- **Data for review**:
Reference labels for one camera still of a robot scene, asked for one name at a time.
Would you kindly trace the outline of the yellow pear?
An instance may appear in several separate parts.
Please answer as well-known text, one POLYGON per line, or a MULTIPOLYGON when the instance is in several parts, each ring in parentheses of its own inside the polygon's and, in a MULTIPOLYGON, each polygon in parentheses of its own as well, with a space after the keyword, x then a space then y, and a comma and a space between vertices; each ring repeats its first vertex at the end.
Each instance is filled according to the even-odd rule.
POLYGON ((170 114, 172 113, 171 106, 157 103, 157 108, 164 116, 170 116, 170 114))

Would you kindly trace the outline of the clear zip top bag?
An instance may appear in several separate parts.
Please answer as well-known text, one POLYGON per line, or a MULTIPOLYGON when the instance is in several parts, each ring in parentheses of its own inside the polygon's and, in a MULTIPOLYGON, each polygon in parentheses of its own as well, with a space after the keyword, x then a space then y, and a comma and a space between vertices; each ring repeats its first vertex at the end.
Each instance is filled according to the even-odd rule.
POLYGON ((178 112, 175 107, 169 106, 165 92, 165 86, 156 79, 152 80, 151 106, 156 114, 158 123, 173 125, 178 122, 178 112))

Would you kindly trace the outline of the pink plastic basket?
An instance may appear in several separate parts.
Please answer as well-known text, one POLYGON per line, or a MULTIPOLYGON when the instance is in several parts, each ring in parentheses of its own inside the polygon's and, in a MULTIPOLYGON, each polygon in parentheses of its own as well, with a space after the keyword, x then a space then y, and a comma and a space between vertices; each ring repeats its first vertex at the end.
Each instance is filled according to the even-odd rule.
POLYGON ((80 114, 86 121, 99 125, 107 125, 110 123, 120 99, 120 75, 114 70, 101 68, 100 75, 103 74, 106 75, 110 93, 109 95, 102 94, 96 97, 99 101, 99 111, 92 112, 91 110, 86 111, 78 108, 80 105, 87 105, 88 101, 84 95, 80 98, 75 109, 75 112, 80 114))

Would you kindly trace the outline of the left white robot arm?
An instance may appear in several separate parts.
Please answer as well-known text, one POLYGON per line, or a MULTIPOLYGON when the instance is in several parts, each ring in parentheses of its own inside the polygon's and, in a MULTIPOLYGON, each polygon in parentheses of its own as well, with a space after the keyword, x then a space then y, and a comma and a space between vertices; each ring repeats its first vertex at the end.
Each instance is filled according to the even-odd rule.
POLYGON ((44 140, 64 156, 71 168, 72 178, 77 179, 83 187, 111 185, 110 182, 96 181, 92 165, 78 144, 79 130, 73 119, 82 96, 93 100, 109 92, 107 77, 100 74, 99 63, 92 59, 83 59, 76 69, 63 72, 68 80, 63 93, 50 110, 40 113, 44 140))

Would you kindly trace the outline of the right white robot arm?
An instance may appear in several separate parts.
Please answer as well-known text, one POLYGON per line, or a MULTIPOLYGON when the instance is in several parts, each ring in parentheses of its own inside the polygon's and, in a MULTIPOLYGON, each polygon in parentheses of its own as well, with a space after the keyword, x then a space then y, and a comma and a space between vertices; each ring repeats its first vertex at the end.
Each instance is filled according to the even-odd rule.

- **What is being asked**: Show each line of the material that includes the string "white" by copying it.

- **Answer to this exercise**:
Would you kindly trace the outline of the left white robot arm?
Would you kindly trace the outline of the right white robot arm?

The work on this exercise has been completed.